◆ Task prompt ◆
Given the entries that follow, write out exactly the lines starting at the one containing "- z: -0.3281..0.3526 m" and ending at the one containing "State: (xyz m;", both ends included, and only those.

(Data for the task begins)

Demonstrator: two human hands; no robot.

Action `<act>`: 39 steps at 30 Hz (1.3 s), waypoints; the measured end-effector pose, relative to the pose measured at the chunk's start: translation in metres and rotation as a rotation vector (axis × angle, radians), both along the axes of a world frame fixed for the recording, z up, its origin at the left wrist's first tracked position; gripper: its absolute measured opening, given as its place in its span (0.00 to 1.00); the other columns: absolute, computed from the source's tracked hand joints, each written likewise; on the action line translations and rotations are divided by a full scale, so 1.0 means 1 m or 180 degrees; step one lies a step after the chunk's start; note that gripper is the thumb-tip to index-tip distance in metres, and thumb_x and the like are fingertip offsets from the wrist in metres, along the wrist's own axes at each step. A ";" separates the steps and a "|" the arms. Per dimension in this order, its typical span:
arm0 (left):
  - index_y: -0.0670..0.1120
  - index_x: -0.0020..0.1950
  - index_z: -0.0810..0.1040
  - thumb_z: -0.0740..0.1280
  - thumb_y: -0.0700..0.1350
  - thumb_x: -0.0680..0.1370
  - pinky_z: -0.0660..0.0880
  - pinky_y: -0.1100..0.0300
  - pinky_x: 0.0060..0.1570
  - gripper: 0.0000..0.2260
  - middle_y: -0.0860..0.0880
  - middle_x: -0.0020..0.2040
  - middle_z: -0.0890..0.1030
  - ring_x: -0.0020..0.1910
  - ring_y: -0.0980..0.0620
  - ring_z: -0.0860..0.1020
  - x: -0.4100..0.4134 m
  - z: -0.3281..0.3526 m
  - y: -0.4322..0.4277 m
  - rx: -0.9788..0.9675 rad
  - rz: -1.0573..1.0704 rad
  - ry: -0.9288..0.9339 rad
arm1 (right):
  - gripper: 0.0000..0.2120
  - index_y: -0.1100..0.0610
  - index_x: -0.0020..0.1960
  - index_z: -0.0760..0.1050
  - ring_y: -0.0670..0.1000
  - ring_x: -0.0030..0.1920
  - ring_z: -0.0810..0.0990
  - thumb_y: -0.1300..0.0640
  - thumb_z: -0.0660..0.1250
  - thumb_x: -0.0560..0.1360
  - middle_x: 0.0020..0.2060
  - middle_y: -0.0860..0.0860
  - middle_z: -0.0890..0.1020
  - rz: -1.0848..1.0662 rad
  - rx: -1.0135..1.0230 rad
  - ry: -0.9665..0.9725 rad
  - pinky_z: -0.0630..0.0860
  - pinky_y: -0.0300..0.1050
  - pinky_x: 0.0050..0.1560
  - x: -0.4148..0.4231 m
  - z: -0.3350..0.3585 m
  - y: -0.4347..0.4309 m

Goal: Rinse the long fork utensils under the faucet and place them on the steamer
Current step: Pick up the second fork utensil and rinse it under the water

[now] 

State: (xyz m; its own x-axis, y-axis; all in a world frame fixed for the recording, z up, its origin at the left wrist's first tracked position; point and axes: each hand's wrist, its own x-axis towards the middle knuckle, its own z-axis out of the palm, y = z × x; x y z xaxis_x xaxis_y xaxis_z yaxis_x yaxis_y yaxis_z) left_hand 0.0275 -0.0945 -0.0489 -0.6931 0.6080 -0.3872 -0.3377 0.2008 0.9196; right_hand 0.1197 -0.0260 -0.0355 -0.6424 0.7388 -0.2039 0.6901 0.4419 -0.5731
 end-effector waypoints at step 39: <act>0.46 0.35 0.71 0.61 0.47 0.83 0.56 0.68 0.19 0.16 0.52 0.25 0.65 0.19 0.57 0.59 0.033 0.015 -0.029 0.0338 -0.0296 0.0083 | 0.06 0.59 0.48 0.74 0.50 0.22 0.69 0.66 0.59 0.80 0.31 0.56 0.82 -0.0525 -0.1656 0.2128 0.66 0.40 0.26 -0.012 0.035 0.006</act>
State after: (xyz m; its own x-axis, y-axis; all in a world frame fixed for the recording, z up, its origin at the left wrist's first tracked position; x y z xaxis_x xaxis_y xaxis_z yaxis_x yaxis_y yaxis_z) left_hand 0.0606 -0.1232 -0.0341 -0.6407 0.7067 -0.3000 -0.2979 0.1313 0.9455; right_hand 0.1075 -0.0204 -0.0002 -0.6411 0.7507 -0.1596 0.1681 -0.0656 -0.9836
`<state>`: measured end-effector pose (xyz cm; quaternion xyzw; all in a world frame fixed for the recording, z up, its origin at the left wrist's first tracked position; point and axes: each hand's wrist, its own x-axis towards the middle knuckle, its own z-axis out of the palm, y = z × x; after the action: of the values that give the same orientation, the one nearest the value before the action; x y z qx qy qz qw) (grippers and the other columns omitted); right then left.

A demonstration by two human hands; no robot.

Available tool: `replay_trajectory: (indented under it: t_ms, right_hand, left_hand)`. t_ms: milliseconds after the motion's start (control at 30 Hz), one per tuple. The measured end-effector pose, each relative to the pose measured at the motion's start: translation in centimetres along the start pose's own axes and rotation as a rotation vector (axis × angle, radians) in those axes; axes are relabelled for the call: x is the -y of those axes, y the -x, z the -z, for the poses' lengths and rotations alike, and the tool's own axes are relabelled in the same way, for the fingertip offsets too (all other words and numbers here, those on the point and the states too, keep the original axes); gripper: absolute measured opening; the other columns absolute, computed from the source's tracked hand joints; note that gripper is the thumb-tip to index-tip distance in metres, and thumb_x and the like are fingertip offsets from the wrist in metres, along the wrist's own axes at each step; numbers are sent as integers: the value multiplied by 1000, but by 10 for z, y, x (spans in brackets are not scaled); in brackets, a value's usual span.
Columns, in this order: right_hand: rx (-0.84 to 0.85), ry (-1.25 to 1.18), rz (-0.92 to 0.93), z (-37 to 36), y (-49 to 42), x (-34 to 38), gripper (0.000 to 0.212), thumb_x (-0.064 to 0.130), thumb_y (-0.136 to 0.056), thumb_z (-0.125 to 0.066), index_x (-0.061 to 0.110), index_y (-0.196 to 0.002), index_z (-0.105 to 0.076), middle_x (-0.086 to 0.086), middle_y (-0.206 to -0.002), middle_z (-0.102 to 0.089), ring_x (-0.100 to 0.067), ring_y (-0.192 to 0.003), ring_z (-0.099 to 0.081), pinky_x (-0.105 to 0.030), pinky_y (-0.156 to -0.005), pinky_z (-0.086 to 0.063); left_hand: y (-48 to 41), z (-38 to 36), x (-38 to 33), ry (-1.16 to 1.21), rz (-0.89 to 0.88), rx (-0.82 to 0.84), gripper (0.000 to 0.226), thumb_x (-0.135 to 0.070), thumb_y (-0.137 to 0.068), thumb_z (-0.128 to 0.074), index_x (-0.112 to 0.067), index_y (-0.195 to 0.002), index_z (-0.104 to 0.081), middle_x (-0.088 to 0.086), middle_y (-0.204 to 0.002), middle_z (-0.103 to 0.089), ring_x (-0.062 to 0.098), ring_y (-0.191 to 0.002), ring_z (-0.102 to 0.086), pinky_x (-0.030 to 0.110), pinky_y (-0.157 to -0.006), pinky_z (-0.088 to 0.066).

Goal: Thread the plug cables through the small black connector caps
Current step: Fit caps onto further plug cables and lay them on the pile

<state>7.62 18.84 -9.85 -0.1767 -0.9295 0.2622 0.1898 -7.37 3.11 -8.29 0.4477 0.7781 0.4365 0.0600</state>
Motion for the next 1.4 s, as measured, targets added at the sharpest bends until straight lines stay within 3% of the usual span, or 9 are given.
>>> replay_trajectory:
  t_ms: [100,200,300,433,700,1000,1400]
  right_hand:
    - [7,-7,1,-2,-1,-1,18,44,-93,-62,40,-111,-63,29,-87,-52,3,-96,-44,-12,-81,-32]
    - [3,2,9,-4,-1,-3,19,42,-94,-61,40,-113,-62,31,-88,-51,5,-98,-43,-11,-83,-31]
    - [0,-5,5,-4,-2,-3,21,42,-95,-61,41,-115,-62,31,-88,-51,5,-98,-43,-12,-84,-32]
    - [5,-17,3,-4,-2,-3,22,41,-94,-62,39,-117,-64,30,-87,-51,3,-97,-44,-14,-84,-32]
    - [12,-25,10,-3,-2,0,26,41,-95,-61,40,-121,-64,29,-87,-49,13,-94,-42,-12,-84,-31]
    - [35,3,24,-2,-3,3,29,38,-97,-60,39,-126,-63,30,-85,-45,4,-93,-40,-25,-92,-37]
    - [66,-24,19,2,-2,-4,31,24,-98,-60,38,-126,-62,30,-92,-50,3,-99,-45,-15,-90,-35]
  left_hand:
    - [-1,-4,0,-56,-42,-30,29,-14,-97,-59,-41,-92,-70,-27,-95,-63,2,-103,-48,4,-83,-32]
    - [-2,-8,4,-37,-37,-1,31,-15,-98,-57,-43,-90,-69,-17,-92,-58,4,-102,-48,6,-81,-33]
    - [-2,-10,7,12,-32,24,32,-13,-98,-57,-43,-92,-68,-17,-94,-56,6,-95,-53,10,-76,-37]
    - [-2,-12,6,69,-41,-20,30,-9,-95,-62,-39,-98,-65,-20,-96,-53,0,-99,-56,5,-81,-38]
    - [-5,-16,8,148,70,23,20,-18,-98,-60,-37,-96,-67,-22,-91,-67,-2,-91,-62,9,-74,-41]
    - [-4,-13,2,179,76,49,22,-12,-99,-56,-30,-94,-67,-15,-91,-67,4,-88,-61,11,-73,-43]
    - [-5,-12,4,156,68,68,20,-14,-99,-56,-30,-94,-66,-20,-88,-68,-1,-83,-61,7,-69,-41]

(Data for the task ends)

◆ Answer box ◆
  - z: -0.3281..0.3526 m
  - y: -0.4322..0.4277 m
  - rx: -0.9788..0.9675 rad
  - rz: -1.0573..1.0704 rad
  - ry: -0.9288..0.9339 rad
arm1 (right):
  - gripper: 0.0000..0.2120
  - index_y: -0.1100..0.0610
  - index_x: -0.0020..0.1960
  - index_z: -0.0760..0.1050
  - ring_y: -0.0670..0.1000
  - ring_x: -0.0030..0.1920
  - ring_z: -0.0810..0.0990
  - thumb_y: -0.1300..0.0640
  - thumb_z: -0.0660..0.1250
  - thumb_x: -0.0560..0.1360
  - middle_x: 0.0020..0.2060
  - middle_y: -0.0860..0.0860
  - middle_z: -0.0890..0.1020
  - rz: -1.0848..1.0662 rad
  - rx: -1.0135..1.0230 rad
  - ry: -0.9665..0.9725 rad
  - pinky_z: -0.0630..0.0860
  - pinky_y: -0.0300..0.1050
  - pinky_x: 0.0050..0.1560
  - x: -0.4148..0.4231 m
  - z: -0.3350..0.3585 m
  - y: -0.4347..0.4309 m

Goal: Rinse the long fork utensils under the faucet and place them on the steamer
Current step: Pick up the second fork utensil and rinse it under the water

[now] 

State: (xyz m; its own x-axis, y-axis; all in a world frame fixed for the recording, z up, its origin at the left wrist's first tracked position; point and axes: each hand's wrist, its own x-axis towards the middle knuckle, its own z-axis out of the palm, y = z × x; x y z xaxis_x xaxis_y xaxis_z yaxis_x yaxis_y yaxis_z) left_hand 0.0275 -0.0945 -0.0489 -0.6931 0.6080 -0.3872 -0.3377 0.2008 0.9196; right_hand 0.1197 -0.0260 -0.0355 -0.6424 0.7388 -0.2039 0.6901 0.4419 -0.5731

That completes the exercise.